U.S. Rep. Phil Roe
Confessed intelligence leaker Edward Snowden is not a traitor, U.S. Rep. Phil Roe told reporters in a Thursday conference call.
“I’ve told other people that. I don’t think he’s a traitor,” Roe, R-Tenn., said of Snowden, the former government contractor who allegedly disclosed National Security Agency (NSA) information and is reportedly hiding out in Hong Kong.
Roe also took on NSA’s decision to secretly collect millions of telephone records as well as emails and other Internet data.
He pointed out his past votes against the Patriot Act and the National Defense Authorization Act (NDAA) — two post-9/11 laws that expanded law enforcement powers.
“The reason I could not support these proposals is simple: I am not willing to give up the personal liberty of Americans under the guise of national security,” Roe said in a separate email. “For example, NDAA suspended civil rights for anybody classified as an ‘enemy combatant’ — even if that ‘enemy combatant’ is an American citizen. Our civil rights set us apart from totalitarian governments, and I will fight to protect these rights for all American citizens, even if they stand accused of the worst crimes imaginable. We mustn’t act in fear and abandon the very principles that help make America great. If we continue to nibble away at these rights, sooner or later we won’t have any rights at all.”
Roe said classified discussions over NSA’s phone records seizure and Snowden’s actions began among members of Congress, the NSA, FBI and the Obama administration Monday.
At the front end of the conference call, Roe said of Snowden: “There’s been a lot of discussion about whether he’s a traitor or a patriot. What is he? What he is we’ll find out later as more facts come out. ... I think the thing we need to do right now is find out what is going on.”
Roe later noted that his position on Snowden differs from GOP House Speaker John Boehner, who has called the former government contractor a traitor.
The size and reach of the U.S. government, Roe said, adds to his apprehensions about NSA’s seizure of phone records.
“My concern is these agencies have gotten so big and I’ve seen how big the federal government is up here that they are creating a haystack of information so large that you can’t find the needle. ... I am one who is skeptical, to say the least, about what the federal government has done to its own citizens,” Roe said. “I can’t imagine what kind of information you would possibly need of a phone call of a Verizon customer. ... The claim is there is no name attached, but great goodness if you have a phone number, you’ve got a name.”

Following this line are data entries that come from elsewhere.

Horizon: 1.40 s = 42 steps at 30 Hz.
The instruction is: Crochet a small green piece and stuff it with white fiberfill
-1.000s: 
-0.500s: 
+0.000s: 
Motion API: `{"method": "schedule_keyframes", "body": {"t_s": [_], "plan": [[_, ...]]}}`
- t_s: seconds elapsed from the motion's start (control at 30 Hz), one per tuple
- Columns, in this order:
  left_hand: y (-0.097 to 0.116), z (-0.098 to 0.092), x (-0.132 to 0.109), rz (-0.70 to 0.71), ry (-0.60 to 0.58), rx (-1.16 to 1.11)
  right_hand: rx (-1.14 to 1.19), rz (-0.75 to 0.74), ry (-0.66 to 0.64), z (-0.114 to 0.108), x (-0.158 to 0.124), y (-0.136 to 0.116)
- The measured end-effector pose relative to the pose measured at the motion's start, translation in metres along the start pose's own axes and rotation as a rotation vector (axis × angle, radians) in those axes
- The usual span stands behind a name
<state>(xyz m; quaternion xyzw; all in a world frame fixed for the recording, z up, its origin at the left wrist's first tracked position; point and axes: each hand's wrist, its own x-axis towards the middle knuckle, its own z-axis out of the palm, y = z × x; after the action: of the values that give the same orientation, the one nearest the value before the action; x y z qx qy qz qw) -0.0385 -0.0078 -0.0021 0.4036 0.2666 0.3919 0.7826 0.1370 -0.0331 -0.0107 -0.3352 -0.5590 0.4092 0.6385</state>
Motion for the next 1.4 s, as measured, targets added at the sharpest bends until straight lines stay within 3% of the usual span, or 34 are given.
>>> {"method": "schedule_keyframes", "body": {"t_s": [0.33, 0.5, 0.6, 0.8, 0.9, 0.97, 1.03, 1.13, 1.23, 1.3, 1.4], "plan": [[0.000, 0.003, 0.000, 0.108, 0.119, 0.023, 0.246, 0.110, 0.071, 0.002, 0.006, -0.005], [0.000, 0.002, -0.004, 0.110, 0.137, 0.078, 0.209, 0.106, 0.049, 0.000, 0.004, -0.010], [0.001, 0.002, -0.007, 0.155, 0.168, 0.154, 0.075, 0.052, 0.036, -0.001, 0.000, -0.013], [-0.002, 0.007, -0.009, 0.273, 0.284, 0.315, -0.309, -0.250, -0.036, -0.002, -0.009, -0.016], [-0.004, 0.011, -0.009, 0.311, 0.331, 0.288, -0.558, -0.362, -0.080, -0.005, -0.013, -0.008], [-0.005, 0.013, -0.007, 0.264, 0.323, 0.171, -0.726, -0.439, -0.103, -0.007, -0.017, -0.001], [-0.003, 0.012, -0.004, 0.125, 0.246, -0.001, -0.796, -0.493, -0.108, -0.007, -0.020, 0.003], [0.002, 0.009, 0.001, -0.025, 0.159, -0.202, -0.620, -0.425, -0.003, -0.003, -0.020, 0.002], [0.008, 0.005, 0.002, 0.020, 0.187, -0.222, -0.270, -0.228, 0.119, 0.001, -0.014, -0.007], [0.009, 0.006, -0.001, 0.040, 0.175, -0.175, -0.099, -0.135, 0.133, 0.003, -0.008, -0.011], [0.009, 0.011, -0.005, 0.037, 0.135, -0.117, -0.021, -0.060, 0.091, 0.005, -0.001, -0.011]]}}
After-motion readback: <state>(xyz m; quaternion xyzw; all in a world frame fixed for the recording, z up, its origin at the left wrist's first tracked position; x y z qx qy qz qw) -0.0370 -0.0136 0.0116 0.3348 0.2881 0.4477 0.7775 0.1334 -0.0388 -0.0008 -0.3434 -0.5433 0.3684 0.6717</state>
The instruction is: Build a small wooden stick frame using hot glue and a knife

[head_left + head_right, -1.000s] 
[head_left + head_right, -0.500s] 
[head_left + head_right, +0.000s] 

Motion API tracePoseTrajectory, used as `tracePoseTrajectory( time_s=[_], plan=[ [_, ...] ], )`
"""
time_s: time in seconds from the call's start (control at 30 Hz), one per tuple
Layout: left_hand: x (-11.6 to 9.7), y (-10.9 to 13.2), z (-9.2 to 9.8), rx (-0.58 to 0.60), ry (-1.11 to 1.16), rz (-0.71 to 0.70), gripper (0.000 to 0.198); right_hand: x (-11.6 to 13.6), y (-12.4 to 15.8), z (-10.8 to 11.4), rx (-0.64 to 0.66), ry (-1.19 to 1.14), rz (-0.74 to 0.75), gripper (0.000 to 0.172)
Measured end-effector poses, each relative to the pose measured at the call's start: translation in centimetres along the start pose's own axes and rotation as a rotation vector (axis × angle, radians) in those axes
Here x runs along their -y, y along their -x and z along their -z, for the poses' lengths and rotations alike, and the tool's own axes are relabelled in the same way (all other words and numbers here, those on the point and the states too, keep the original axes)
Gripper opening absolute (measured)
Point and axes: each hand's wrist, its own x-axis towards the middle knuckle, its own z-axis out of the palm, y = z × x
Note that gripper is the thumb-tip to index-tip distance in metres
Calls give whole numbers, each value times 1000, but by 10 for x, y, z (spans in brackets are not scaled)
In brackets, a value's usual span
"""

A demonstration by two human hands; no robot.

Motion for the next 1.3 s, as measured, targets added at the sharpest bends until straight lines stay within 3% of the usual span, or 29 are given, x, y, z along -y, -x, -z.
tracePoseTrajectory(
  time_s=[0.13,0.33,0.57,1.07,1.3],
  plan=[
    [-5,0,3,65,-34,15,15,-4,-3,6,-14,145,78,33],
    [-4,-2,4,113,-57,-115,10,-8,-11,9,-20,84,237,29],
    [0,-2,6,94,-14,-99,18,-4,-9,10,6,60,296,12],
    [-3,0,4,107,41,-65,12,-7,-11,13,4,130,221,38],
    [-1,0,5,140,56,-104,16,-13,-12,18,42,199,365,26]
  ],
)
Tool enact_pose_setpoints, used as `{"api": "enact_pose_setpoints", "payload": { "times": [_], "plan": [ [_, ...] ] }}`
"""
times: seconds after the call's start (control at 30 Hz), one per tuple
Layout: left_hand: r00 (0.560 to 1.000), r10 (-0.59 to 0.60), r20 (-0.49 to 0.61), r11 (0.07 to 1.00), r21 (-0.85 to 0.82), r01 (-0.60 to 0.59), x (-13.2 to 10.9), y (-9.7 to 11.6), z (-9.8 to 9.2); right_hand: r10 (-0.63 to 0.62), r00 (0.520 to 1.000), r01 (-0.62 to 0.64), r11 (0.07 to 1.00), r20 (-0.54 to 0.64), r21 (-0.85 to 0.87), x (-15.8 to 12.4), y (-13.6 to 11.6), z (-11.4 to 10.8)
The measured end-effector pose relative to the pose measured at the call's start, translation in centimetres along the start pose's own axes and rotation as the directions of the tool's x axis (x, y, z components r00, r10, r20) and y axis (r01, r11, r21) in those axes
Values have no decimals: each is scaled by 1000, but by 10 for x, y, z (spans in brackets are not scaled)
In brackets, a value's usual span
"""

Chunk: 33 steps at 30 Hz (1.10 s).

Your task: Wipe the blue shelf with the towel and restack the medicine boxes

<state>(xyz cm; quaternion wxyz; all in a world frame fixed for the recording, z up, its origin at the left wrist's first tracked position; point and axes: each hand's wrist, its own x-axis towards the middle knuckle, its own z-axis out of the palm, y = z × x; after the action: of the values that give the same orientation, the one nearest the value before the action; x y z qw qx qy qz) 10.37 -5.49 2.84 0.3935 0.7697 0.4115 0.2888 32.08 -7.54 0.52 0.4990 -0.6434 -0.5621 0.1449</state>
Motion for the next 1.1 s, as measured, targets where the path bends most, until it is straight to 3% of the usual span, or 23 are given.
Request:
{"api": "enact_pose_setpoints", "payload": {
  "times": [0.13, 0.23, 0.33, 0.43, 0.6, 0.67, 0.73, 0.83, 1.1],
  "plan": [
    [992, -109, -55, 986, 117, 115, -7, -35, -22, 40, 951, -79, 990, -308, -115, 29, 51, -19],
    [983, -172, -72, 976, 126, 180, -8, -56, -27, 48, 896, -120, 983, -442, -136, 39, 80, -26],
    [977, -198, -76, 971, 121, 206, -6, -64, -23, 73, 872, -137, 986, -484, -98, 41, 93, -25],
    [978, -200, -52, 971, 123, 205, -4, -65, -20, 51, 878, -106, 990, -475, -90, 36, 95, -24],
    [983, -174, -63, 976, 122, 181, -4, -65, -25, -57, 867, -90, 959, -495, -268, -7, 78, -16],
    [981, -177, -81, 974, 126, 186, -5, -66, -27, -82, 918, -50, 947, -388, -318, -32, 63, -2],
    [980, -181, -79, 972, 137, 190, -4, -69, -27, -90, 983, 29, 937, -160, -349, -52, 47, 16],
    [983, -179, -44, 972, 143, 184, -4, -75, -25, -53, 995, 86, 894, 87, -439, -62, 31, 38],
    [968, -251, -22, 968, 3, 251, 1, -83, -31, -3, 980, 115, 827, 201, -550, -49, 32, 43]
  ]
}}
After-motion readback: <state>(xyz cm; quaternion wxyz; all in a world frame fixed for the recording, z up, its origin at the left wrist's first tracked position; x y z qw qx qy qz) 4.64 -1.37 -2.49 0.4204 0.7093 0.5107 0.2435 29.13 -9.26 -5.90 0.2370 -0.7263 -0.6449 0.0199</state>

NSA’s actions, Roe said, are akin to the Internal Revenue Service’s scrutiny of conservative Tea Party groups and the Justice Department’s move to seize Associated Press phone records.
Roe cited the Tsarnaev brothers — alleged masterminds of the Boston Marathon bombings — as another example of shortcomings within the U.S. intelligence gathering system.
“We had the Russian intelligence community make a phone call to our intelligence community saying ‘We think those guys are terrorists’ and we missed them,” Roe said.